Figure 2

Comparison of the reproduced gene expression profiles (REPs) that are computationally made from cell identity codes (CICs) and the original gene expression profiles (GEPs). (a) The measured mean squared error (MSE) over the test samples after each epoch of training. Each dot represents the mean value for 10 measurements during 10-fold cross-validation, and error bars show standard errors. (b) The ranking of similarity of each REP to the original GEP, in comparison with all other test-cases. The similarity is measured by Spearman correlation coefficient. Rank 1 shows the number of test cases that their REPs have been the most similar to their GEPs than any other test-case GEPs. (c) A similar ranking, but the similarity is measured by the MSE value, the lower the MSE value the higher the similarity. (d) Three examples of test-cases from Colon (left column), Neuron (middle column), and ESC (right column). In each column, the first row (red scatter-plots) compare two GEPs of very similar biological samples obtained from the same experiment.
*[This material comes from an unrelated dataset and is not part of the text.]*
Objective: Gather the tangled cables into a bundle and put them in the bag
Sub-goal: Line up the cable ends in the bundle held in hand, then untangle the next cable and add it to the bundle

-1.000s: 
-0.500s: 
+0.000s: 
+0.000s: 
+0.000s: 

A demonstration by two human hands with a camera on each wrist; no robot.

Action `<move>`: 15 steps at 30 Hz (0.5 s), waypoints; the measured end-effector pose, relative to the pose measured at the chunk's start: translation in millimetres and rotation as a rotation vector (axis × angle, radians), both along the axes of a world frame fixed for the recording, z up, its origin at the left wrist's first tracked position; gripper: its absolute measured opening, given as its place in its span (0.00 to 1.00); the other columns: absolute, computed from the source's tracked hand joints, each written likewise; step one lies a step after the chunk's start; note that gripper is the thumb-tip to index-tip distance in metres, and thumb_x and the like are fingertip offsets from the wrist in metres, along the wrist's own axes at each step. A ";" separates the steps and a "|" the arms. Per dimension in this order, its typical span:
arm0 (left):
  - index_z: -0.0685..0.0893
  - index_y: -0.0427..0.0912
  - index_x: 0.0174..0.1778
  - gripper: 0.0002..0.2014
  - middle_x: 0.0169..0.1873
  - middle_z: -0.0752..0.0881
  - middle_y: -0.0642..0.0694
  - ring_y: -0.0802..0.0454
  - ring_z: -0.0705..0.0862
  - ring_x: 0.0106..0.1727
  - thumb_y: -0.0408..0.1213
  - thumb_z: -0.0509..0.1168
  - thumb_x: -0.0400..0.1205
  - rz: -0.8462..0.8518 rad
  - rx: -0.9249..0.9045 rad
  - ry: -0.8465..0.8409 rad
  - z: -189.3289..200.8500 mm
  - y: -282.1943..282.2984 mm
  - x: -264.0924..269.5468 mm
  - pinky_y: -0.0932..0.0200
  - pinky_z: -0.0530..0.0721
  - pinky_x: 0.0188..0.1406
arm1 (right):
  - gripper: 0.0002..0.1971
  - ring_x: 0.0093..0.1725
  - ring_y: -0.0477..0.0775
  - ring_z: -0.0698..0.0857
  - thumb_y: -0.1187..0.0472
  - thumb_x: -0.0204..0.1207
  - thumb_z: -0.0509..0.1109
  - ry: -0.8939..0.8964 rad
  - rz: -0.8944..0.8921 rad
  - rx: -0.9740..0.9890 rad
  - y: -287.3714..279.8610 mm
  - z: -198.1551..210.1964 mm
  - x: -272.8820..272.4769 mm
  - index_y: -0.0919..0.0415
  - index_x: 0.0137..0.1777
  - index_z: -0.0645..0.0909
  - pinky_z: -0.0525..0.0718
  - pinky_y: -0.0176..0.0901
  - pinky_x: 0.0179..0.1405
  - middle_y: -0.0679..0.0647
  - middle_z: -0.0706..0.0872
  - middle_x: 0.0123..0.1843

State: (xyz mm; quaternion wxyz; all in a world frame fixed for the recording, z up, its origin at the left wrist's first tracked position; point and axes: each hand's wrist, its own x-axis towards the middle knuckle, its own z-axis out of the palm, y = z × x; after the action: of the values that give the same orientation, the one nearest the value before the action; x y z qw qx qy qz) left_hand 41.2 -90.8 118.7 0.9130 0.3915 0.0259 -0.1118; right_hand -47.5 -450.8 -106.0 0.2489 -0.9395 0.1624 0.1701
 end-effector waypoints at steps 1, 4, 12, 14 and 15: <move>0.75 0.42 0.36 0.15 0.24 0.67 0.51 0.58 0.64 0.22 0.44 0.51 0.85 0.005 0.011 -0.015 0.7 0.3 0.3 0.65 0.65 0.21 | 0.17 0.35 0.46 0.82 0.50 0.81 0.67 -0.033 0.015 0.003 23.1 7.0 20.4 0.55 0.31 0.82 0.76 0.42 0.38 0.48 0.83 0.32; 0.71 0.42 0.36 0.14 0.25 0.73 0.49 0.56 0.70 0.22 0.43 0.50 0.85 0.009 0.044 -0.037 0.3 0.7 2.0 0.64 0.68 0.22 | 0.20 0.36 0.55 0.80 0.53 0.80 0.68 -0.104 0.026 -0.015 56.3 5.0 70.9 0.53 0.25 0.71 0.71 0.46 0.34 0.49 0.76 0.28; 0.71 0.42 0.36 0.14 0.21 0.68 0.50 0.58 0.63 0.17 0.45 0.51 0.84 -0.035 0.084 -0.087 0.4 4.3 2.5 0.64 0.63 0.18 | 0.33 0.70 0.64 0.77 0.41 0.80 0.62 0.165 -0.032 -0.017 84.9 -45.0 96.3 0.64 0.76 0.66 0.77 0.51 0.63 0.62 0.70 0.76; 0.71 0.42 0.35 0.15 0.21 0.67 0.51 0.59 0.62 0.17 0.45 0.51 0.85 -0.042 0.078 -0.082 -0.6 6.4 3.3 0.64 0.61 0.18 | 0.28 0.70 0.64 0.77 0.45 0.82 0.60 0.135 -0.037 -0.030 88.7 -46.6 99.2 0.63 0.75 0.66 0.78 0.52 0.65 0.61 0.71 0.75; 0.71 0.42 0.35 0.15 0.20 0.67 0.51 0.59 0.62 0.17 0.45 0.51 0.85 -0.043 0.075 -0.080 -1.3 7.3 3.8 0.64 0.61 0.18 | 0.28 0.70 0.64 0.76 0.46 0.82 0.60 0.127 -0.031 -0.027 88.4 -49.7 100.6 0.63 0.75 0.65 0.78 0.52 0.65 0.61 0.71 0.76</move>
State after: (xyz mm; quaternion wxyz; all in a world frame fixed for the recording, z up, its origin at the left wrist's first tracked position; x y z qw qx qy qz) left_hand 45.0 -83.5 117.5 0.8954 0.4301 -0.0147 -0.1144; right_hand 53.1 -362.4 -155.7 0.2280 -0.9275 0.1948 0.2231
The second row shows one of those GEPs, along with its REP. (e) Boxplots that show the quantiles and median of the distribution of Spearman correlation coefficient between GEPs of each test sample and the closest test sample to it (GEP-GEP), and also between each test sample GEP and its REP. (f) The same comparison for MSE in log10 scale. (g) Comparison of the MSE distance between original GEP and reproduced expression profile by using different algorithms. MSE = Mean squared error, COR = Spearman correlation coefficient, GEP = Gene expression profile, REP = Reproduced gene expression profile, CIC = Cell identity code, ESC = Embryonic stem cells, PCA = Principal components analysis, NMF = Non-negative matrix factorization, RBF = Radial basis function, Cos = Cosine.